*** Opening Data to examine ***

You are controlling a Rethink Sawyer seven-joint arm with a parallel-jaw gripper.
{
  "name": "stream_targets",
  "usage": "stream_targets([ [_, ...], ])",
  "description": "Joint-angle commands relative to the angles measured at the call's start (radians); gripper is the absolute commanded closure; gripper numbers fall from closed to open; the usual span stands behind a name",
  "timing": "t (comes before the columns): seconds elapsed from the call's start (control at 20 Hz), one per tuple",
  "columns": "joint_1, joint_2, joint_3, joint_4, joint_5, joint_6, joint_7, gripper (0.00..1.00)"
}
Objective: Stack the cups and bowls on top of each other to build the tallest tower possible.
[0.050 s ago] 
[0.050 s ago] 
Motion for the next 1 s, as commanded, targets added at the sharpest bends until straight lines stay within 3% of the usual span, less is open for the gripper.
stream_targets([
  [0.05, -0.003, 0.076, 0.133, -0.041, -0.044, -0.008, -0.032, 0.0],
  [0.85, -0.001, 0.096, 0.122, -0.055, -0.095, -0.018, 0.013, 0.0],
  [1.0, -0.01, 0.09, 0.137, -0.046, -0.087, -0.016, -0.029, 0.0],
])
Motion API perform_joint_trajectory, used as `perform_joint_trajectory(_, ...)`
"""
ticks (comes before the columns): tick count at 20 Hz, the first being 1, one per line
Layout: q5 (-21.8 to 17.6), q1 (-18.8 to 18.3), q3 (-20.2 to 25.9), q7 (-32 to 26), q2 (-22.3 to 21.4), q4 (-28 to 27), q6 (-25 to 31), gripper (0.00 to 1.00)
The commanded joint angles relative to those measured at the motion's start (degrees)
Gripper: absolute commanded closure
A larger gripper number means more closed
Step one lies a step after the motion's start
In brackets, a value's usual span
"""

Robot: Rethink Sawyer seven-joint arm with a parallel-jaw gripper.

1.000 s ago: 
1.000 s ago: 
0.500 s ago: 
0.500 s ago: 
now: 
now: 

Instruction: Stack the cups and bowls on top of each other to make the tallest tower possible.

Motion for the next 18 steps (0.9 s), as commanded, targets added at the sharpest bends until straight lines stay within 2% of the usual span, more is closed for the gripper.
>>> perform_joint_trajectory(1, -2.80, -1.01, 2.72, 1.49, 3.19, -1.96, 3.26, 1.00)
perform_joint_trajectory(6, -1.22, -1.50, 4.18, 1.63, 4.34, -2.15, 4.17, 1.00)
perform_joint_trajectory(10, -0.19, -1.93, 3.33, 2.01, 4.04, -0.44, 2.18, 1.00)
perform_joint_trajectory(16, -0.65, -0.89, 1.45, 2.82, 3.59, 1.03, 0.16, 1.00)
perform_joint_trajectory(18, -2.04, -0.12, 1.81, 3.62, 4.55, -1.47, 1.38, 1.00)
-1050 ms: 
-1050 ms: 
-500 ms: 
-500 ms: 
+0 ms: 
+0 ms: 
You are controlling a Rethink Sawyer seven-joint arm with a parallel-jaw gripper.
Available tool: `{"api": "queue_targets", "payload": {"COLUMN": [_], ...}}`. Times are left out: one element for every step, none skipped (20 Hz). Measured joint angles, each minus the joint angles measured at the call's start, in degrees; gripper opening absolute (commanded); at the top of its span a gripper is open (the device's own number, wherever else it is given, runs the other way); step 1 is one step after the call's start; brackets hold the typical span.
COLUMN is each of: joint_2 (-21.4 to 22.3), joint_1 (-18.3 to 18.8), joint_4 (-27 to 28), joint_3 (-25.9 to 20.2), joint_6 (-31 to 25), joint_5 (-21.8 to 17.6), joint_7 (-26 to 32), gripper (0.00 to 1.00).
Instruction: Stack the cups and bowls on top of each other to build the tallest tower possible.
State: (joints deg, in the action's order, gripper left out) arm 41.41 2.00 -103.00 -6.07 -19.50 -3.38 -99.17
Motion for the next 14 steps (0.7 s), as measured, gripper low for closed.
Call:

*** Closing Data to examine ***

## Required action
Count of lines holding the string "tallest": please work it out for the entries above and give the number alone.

## Solved exercise
3